* [Task instructions]: Once you find the line containing "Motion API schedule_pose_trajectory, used" in the data below, copy it and each following line exactly, up to and including the line containing "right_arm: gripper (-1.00", and nothing else.

* [Data records]:
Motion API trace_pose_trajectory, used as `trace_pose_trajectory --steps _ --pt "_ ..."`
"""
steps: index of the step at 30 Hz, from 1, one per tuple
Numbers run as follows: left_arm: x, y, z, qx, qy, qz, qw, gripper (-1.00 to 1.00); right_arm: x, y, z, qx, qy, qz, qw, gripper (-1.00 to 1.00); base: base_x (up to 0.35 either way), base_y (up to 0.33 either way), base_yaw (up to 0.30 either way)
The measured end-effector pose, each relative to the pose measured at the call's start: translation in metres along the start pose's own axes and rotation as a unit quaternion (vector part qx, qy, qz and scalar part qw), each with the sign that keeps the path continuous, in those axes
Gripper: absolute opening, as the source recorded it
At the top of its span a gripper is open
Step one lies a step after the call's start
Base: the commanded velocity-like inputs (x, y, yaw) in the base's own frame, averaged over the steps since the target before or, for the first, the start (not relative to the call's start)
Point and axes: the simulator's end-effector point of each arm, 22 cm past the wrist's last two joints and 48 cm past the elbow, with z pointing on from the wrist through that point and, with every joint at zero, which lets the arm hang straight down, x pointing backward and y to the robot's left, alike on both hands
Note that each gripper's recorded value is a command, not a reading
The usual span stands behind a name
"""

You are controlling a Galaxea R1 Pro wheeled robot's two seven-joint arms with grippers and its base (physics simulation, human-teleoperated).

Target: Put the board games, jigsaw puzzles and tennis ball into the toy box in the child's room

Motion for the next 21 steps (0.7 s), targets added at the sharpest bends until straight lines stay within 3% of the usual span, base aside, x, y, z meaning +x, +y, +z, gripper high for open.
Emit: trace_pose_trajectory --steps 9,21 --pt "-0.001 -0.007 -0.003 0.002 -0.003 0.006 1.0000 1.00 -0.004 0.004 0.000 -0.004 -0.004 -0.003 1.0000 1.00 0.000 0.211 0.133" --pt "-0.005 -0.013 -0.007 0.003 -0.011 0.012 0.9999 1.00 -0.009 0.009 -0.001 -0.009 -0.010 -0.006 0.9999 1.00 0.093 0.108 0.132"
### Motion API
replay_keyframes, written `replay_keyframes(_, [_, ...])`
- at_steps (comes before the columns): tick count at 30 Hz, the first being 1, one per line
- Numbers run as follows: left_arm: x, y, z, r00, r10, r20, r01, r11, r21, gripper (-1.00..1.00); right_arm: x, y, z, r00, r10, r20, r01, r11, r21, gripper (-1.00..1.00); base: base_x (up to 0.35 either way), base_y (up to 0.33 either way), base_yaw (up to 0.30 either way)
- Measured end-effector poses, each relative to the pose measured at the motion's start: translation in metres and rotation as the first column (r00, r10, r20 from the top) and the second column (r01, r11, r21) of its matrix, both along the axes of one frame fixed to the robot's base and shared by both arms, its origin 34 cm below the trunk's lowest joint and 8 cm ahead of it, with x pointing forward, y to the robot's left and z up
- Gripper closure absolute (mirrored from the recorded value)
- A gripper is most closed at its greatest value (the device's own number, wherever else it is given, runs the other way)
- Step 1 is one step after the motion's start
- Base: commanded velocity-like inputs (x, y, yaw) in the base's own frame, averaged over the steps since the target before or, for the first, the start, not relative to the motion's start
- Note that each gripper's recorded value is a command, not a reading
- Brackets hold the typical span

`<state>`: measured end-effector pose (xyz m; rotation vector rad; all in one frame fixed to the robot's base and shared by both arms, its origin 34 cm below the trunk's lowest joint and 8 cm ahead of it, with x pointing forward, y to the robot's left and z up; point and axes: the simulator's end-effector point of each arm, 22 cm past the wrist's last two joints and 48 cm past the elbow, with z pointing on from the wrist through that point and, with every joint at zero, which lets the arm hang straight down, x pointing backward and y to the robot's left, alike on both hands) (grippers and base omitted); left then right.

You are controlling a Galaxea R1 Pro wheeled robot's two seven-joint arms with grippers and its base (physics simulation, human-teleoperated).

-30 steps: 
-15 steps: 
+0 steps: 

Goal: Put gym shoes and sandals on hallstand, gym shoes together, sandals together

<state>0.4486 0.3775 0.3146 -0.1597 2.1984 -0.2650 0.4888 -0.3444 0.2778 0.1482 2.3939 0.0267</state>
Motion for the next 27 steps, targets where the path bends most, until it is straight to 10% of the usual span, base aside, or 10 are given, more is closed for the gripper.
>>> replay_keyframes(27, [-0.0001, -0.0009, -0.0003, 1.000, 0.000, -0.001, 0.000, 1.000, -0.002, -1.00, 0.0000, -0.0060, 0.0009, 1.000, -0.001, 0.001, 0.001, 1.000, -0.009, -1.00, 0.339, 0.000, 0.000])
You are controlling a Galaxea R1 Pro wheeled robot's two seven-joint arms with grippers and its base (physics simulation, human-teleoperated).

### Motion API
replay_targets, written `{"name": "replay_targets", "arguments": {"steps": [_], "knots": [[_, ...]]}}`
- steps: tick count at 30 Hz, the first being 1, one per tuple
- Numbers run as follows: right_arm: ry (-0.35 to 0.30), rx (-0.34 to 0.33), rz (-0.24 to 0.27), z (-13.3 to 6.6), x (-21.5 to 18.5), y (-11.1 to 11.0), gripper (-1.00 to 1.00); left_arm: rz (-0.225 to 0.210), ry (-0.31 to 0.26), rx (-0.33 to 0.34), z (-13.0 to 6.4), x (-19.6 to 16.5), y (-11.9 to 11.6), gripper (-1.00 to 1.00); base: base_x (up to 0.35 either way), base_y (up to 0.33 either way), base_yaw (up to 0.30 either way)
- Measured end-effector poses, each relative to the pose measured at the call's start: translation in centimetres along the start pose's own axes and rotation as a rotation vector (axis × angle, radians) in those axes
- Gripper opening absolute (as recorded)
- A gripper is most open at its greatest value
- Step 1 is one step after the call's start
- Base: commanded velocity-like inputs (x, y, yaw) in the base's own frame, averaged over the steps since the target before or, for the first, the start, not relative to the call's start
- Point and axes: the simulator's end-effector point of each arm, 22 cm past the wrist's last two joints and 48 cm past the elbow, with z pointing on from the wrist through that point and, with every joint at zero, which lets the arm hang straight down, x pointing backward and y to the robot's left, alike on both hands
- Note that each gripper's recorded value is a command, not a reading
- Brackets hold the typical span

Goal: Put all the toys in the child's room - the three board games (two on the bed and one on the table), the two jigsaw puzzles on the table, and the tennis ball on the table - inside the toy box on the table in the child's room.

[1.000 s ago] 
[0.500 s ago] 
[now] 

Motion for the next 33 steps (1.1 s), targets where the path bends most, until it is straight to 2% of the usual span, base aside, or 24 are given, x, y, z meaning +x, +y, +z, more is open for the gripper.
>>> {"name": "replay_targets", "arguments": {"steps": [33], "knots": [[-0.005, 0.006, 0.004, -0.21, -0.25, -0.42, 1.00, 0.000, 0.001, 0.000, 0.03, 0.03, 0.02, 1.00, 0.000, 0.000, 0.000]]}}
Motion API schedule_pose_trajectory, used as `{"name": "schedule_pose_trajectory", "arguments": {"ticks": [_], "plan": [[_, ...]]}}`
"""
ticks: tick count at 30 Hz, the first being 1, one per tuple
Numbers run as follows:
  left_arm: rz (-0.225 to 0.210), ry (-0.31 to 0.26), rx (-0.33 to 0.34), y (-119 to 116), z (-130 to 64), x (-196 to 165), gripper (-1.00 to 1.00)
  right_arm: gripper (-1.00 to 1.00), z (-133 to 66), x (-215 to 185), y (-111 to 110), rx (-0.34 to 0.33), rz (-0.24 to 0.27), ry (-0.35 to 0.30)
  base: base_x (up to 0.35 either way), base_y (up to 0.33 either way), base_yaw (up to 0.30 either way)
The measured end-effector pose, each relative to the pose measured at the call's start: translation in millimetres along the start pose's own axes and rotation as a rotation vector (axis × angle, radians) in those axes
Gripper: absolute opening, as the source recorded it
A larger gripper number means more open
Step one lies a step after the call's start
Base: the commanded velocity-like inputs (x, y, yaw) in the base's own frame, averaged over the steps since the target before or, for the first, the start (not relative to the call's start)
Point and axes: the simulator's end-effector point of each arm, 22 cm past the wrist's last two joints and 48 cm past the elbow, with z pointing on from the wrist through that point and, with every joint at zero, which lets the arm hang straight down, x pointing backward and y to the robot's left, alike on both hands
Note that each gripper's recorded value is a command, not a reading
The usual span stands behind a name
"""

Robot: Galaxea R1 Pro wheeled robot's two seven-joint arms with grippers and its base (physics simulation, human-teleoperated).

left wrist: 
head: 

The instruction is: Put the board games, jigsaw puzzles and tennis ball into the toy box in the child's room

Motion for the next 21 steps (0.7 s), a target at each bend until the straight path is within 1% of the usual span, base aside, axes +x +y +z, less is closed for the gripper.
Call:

* [Exercise solution]:
Motion API schedule_pose_trajectory, used as `{"name": "schedule_pose_trajectory", "arguments": {"ticks": [_], "plan": [[_, ...]]}}`
"""
ticks: tick count at 30 Hz, the first being 1, one per tuple
Numbers run as follows:
  left_arm: rz (-0.225 to 0.210), ry (-0.31 to 0.26), rx (-0.33 to 0.34), y (-119 to 116), z (-130 to 64), x (-196 to 165), gripper (-1.00 to 1.00)
  right_arm: gripper (-1.00 to 1.00), z (-133 to 66), x (-215 to 185), y (-111 to 110), rx (-0.34 to 0.33), rz (-0.24 to 0.27), ry (-0.35 to 0.30)

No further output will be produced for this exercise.